11. Patient Education or Lifestyle

• Medication Adherence: Take this meglitinide as prescribed before meals to manage T2DM, following the exact schedule.
• Monitoring: Report hypoglycemia symptoms, jaundice, or joint pain immediately.
• Lifestyle: Maintain regular meal times; engage in moderate exercise.
• Diet: Take 15–30 minutes before meals; include complex carbohydrates to prevent hypoglycemia.
• Emergency Awareness: Know signs of severe hypoglycemia or liver issues; seek care if present.
• Follow-Up: Schedule regular check-ups every 3–6 months to monitor glucose, liver, and kidney function.

12. Pharmacokinetics of Repaglinide

• Absorption: Rapidly absorbed orally (peak at 1 hour); enhanced with food.
• Distribution: Volume of distribution ~31 L; 98% protein-bound.
• Metabolism: Hepatic via CYP2C8 and CYP3A4 to inactive metabolites.
• Excretion: Primarily biliary (90%) as metabolites; renal (8%); half-life 1 hour.
• Half-Life: 1 hour, with rapid onset and short duration of action.

13. Pharmacodynamics of Repaglinide

This drug exerts its effects by:

• Closing ATP-sensitive potassium channels in beta cells, triggering insulin release.
• Acting in a glucose-dependent manner to minimize hypoglycemia risk.
• Enhancing first-phase insulin response to meals, improving postprandial control.
• Exhibiting dose-dependent risks of hypoglycemia and weight gain.

14. Storage of Repaglinide

• Temperature: Store at 20–25°C (68–77°F); protect from moisture.
• Protection: Keep in original container, away from light.
• Safety: Store out of reach of children due to overdose risk.
• Disposal: Dispose of unused tablets per local regulations or consult a pharmacist.

15. Frequently Asked Questions (FAQs) About Repaglinide

Q: What does Repaglinide treat?
A: This medication treats type 2 diabetes.

Q: Can this active ingredient cause hypoglycemia?
A: Yes, hypoglycemia may occur; carry glucose.

Q: Is Repaglinide safe for children?
A: Yes, for 12+ years off-label with a doctor’s guidance.

Q: How is this drug taken?
A: Orally as tablets before meals, as directed.

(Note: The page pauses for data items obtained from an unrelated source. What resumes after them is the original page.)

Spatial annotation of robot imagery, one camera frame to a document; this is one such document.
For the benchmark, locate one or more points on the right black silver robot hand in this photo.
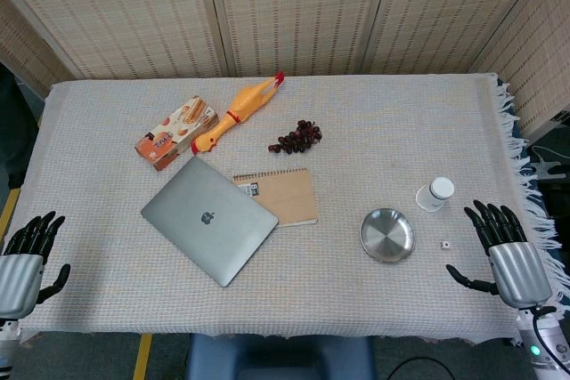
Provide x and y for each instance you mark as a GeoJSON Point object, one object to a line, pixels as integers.
{"type": "Point", "coordinates": [518, 271]}

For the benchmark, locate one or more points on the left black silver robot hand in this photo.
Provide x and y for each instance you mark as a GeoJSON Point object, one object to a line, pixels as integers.
{"type": "Point", "coordinates": [18, 273]}

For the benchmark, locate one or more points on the white paper cup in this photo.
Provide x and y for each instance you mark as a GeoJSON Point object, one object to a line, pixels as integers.
{"type": "Point", "coordinates": [434, 195]}

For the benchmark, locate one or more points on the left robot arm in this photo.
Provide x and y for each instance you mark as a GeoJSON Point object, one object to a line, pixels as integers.
{"type": "Point", "coordinates": [8, 344]}

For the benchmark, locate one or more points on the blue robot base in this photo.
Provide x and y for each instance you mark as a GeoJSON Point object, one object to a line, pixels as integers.
{"type": "Point", "coordinates": [276, 360]}

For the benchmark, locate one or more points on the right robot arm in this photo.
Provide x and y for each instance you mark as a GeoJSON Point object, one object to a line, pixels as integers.
{"type": "Point", "coordinates": [550, 344]}

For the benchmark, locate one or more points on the round steel plate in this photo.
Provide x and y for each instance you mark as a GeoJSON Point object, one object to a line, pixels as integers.
{"type": "Point", "coordinates": [387, 235]}

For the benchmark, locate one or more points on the white metal stand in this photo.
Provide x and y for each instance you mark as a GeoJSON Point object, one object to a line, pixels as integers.
{"type": "Point", "coordinates": [550, 168]}

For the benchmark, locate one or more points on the dark blue table cover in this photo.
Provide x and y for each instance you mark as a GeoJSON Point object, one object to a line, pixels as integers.
{"type": "Point", "coordinates": [516, 126]}

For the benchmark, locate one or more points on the white woven fringed tablecloth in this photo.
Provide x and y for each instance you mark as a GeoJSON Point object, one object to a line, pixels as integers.
{"type": "Point", "coordinates": [338, 300]}

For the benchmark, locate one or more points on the grey closed laptop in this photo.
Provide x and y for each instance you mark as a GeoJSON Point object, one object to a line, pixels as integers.
{"type": "Point", "coordinates": [209, 220]}

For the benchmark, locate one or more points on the woven bamboo screen panel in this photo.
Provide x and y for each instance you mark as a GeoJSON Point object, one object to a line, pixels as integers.
{"type": "Point", "coordinates": [26, 42]}
{"type": "Point", "coordinates": [539, 64]}
{"type": "Point", "coordinates": [303, 10]}
{"type": "Point", "coordinates": [454, 10]}
{"type": "Point", "coordinates": [120, 10]}

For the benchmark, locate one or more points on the orange cookie box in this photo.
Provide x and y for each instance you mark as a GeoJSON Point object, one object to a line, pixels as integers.
{"type": "Point", "coordinates": [173, 135]}

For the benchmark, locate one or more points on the brown spiral notebook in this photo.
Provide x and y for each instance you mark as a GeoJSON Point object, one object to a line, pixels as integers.
{"type": "Point", "coordinates": [289, 197]}

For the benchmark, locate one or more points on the dark red grape bunch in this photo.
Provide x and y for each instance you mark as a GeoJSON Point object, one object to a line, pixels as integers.
{"type": "Point", "coordinates": [298, 137]}

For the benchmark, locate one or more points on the yellow rubber chicken toy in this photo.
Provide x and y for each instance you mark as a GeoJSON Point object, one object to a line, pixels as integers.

Q: How long is Repaglinide treatment?
A: Long-term for T2DM with monitoring.

Q: Can I use Repaglinide if pregnant?
A: Yes, with caution; consult a doctor.

16. Regulatory Information for Repaglinide

This medication is approved by:

• U.S. Food and Drug Administration (FDA): Approved in 1997 (Prandin) for T2DM.
• European Medicines Agency (EMA): Approved for type 2 diabetes management.
• Other Agencies: Approved globally for T2DM; consult local guidelines.

17. References

1. U.S. Food and Drug Administration (FDA). (2023). Prandin (Repaglinide) Prescribing Information.
   • Official FDA documentation detailing the drug’s approved uses, dosage, and safety.
2. European Medicines Agency (EMA). (2023). Repaglinide Summary of Product Characteristics.
   • EMA’s comprehensive information on the medication’s indications and precautions in Europe.
3. National Institutes of Health (NIH). (2023). Repaglinide: MedlinePlus Drug Information.
   • NIH resource providing detailed information on the drug’s uses, side effects, and precautions.
4. World Health Organization (WHO). (2023). WHO Guidelines on Diabetes Management: Repaglinide.
   • WHO’s recommendations for Repaglinide in diabetes care.
5. Diabetes Care. (2022). Repaglinide in Postprandial Control.
   • Peer-reviewed article on Repaglinide efficacy (note: access may require a subscription).